■ TASK STATEMENT
Count how many lines of the material contain the string "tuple", then give that number and nothing more.

--- --- ---

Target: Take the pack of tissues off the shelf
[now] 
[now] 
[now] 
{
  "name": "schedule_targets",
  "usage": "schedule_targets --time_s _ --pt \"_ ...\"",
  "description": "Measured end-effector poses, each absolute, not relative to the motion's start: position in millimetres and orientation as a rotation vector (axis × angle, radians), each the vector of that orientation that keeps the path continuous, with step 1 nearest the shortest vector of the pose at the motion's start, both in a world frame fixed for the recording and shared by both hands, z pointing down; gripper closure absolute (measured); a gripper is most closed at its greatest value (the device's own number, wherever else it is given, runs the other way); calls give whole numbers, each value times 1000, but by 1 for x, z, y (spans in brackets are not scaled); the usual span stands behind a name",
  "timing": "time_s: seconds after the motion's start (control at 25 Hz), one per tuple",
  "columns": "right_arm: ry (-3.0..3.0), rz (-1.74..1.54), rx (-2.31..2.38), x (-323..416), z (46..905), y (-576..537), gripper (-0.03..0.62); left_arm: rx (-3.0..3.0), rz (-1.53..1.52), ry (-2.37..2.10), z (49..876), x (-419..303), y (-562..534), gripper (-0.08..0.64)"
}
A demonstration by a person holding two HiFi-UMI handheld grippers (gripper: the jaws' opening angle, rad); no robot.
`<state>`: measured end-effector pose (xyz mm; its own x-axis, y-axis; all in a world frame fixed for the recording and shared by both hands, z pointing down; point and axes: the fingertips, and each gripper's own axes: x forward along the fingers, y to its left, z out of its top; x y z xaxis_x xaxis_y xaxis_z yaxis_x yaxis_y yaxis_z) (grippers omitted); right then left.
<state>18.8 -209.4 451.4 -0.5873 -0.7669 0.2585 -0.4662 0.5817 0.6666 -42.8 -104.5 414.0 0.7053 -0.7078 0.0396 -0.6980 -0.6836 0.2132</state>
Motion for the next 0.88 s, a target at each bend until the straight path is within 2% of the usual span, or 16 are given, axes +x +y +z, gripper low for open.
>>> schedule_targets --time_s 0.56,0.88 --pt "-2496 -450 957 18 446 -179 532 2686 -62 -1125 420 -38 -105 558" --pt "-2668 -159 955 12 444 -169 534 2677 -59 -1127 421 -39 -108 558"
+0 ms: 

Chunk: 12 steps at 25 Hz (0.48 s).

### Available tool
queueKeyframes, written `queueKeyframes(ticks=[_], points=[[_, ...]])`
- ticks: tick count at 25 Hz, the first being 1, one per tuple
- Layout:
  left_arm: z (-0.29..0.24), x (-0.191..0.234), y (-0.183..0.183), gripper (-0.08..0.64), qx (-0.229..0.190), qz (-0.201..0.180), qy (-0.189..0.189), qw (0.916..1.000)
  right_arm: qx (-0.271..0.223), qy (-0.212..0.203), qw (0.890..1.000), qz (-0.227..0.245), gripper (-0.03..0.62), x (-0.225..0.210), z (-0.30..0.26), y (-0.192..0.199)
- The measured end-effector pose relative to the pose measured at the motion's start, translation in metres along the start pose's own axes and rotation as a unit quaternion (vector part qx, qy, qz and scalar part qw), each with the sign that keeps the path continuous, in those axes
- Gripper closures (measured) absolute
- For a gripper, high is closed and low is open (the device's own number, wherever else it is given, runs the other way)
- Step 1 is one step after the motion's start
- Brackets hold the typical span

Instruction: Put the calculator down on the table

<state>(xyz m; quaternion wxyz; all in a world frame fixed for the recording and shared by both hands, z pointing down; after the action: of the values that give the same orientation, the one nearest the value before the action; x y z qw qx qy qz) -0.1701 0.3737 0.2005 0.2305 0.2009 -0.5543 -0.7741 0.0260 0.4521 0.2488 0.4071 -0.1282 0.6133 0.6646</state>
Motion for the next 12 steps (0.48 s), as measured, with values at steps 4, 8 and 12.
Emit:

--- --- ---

■ WRITTEN ANSWER
2